To be financed by paying into UMA: Medicare payroll taxes; current
federal payments to Medicare and Medicaid; employers' contributions
to private health insurance; states' share of Medicaid; private
insurers' profit executive pay and administrative waste estimated
over $300 billion; and a progressive Meditax on family income
above $150, 000 per year, to make up any shortfall without deductibles
or copays. Patients to have discretion to select doctors, hospitals,
and specialists.
Only U.S. persons (citizens and Permanent residents) to be
covered. Temporary visitors and students to be covered for emergency
medicine only. Smokers to be excluded until they have been medically
monitored smoke-free over 3 years. Persons opposed to UMA on
philosophical or ideological grounds can renounce coverage every
five years in writing but will still be liable for Meditax. Persons
slandering Universal Medicare as socialism are to be denied benefits
for five years from publishing the slander because they shouldn't
have it both ways and slander is a cause of action, not free
speech.
Drug companies making excess profits, i.e. more than cost
(including a research cost allocation) plus a fair return on
investment, to be prosecuted in class actions for unjust enrichment
and fined in effective deterrent amount and collections to be
refunded to overcharge victims based on pharmacy and other records.

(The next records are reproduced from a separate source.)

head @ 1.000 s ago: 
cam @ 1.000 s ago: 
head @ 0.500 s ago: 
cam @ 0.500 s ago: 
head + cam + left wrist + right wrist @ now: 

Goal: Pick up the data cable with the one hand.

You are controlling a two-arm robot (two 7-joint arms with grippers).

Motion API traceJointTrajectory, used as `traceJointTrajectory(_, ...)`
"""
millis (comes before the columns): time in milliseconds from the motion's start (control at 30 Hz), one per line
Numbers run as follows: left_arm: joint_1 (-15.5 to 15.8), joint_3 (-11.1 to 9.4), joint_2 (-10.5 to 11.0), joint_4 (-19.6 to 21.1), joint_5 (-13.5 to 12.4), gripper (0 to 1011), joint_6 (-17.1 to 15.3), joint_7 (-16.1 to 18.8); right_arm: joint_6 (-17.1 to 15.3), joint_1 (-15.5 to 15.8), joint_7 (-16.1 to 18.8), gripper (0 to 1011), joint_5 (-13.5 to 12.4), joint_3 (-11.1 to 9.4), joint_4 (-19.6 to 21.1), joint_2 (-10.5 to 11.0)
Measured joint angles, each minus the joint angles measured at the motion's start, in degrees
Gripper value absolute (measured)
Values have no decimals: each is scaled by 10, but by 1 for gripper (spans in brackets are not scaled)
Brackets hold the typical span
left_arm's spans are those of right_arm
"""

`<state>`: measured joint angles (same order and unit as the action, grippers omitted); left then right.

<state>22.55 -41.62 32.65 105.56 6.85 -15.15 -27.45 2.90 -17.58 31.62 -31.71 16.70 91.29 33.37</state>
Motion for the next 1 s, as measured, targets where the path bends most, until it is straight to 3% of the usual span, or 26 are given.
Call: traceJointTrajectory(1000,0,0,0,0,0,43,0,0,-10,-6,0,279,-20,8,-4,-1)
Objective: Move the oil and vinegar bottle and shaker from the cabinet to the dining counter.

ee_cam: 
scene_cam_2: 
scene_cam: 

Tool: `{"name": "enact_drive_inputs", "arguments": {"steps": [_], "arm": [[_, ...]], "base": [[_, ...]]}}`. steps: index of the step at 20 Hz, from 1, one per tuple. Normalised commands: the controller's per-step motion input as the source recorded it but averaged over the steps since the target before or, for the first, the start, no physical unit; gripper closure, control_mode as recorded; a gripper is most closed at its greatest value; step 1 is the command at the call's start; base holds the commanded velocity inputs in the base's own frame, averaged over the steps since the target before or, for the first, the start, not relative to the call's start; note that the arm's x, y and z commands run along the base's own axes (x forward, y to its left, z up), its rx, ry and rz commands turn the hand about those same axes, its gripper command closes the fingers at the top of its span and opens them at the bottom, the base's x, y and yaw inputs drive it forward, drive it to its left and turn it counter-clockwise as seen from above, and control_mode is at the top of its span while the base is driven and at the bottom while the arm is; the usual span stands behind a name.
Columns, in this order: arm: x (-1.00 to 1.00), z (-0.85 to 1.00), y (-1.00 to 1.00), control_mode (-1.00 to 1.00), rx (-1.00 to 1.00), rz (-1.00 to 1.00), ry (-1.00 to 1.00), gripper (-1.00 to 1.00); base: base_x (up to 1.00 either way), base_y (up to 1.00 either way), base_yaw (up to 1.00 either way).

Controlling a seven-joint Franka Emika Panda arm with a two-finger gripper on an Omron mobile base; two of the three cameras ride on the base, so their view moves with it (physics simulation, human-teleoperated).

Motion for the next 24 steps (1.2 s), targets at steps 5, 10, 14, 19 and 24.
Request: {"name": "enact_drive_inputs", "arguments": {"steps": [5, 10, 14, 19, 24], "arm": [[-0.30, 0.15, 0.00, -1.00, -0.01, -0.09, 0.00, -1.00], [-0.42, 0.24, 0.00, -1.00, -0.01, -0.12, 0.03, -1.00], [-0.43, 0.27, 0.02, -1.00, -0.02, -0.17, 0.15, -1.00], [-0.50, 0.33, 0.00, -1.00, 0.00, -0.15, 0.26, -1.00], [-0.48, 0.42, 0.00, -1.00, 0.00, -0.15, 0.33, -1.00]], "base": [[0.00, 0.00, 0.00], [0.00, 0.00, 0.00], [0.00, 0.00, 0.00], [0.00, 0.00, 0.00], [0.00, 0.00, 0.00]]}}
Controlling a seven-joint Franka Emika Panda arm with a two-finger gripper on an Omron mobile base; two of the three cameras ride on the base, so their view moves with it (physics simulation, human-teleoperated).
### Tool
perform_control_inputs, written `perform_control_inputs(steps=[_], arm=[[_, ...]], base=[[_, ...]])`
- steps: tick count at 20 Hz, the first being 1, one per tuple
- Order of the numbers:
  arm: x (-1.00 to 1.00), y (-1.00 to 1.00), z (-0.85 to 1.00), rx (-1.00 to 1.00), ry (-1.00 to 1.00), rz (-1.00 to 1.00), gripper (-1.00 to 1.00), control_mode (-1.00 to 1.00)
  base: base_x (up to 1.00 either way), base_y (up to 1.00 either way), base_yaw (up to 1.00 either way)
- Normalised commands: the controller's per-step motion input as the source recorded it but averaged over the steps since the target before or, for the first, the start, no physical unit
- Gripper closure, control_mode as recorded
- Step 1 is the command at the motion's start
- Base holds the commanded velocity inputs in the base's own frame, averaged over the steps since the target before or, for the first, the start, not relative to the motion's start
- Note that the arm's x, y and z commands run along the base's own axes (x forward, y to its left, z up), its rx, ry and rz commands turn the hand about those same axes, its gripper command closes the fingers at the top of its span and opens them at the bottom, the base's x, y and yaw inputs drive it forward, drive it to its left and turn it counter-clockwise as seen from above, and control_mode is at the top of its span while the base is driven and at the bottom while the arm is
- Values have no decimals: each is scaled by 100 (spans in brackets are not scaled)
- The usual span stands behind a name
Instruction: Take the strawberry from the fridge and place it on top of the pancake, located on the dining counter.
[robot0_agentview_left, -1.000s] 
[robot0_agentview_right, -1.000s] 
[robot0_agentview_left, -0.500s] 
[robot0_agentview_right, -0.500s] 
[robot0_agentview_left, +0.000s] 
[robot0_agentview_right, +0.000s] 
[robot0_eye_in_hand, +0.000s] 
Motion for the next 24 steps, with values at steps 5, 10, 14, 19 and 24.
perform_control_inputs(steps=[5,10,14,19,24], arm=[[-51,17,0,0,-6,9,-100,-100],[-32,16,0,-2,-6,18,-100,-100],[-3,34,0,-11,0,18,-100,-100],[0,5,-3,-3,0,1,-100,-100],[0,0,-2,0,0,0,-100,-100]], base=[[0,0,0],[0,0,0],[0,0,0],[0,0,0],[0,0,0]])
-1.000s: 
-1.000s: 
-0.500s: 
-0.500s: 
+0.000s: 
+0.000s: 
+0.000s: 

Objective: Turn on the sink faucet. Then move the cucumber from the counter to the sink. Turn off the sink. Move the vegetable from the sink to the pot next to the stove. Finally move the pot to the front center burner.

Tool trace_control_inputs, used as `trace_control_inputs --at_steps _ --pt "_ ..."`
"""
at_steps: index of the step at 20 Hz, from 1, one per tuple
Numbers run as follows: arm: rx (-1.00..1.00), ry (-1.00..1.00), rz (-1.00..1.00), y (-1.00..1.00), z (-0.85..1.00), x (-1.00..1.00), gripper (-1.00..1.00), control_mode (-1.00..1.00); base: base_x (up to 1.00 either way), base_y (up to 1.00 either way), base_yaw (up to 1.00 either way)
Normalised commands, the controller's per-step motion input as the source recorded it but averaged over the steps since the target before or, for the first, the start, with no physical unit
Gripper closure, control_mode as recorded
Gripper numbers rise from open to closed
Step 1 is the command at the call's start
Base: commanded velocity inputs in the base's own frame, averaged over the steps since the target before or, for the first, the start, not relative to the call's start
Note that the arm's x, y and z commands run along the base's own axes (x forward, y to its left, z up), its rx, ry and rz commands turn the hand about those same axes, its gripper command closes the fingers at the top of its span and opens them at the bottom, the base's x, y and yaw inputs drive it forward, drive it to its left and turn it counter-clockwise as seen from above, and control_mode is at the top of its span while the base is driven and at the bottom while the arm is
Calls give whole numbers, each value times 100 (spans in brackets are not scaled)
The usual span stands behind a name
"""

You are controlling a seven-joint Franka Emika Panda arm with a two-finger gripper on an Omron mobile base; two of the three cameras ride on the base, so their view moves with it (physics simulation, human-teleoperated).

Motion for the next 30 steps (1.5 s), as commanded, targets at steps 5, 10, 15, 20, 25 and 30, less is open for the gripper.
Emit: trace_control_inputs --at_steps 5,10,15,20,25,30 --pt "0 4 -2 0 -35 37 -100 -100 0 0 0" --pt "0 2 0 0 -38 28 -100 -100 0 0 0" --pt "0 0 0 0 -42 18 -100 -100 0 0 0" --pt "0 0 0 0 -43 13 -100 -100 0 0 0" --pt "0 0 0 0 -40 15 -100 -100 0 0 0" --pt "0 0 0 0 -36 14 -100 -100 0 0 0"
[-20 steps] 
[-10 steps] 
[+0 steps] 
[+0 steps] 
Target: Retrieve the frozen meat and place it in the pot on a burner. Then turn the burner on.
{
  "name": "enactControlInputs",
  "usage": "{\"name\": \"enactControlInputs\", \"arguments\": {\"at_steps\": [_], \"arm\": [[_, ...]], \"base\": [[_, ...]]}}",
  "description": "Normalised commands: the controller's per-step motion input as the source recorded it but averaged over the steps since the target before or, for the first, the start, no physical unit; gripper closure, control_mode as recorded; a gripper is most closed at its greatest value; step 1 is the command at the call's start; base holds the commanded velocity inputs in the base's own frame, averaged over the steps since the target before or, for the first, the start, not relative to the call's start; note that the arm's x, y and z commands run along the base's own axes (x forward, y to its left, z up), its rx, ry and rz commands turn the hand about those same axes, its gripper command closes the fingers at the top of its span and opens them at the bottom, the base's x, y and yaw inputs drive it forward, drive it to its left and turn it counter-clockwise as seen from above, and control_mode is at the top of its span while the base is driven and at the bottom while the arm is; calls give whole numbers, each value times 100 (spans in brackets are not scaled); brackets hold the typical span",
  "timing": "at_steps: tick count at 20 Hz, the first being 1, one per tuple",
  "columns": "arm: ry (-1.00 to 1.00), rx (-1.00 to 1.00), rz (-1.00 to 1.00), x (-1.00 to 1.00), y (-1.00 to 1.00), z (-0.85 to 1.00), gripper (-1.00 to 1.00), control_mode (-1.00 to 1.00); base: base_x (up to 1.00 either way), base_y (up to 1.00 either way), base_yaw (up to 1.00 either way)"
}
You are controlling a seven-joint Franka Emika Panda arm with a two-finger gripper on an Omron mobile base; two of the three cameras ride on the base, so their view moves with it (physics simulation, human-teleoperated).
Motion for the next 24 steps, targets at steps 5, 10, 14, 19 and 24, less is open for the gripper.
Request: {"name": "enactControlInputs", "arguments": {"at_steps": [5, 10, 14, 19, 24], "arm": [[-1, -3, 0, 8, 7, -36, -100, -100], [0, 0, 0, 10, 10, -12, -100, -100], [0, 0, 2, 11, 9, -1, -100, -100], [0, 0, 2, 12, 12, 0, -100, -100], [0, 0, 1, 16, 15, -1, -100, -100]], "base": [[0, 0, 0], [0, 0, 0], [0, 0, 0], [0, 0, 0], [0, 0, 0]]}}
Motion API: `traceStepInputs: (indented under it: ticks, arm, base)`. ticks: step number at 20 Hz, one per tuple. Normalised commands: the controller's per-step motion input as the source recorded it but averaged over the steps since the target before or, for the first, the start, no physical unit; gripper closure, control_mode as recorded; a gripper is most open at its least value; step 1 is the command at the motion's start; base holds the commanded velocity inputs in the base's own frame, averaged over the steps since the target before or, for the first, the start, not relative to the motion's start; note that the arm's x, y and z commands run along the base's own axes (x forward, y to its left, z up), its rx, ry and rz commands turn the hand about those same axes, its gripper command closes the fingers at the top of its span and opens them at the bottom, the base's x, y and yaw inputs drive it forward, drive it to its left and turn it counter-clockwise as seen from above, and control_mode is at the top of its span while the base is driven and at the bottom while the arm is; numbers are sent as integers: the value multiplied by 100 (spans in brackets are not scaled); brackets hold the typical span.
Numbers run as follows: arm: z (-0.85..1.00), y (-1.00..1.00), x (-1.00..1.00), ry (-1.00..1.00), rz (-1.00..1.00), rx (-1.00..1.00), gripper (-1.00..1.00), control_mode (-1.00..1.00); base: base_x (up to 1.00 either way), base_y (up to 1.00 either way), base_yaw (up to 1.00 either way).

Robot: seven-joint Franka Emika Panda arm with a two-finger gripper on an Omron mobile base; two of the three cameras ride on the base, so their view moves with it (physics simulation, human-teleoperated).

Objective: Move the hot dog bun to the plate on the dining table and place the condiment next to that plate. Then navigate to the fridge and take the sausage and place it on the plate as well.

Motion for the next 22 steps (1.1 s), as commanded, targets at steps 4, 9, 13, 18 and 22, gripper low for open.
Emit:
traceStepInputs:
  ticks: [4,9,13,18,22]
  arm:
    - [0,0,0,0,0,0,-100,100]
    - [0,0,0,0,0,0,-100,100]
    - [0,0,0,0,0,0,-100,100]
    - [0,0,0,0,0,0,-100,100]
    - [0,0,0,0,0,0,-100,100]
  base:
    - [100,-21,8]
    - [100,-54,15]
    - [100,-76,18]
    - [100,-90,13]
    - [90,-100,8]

Drug prices to be calculated and set by the U.S. General Accounting
Office, and appealable to the National Assembly of Indigent Patients.
The progressive Meditax on the $150K+ crowd will effectively
counter-balance aggressive drug pricing and promotion by the
talk-to-your-doctor promoters of all little purple pills. It
will also provide economic justice based on competitive free
enterprise but not socialized medicine.
Current non-executive staff of private health insurers to become
U.S. civil service as their employers fold. Last but not least,
doctors that have refused Medicare patients lately are not likely
to do so when their alternative is to move to Canada or to specialize
in diseases of the rich. Notwithstanding Jefferson's opinion
centuries ago, most people now know that the least government
is the worst government. More Americans will support fed financing,
(but not healthcare itself) than federalizing air transport security,
because more people need health care than air transport and need
it more urgently. A better world is possible and it can be legislated.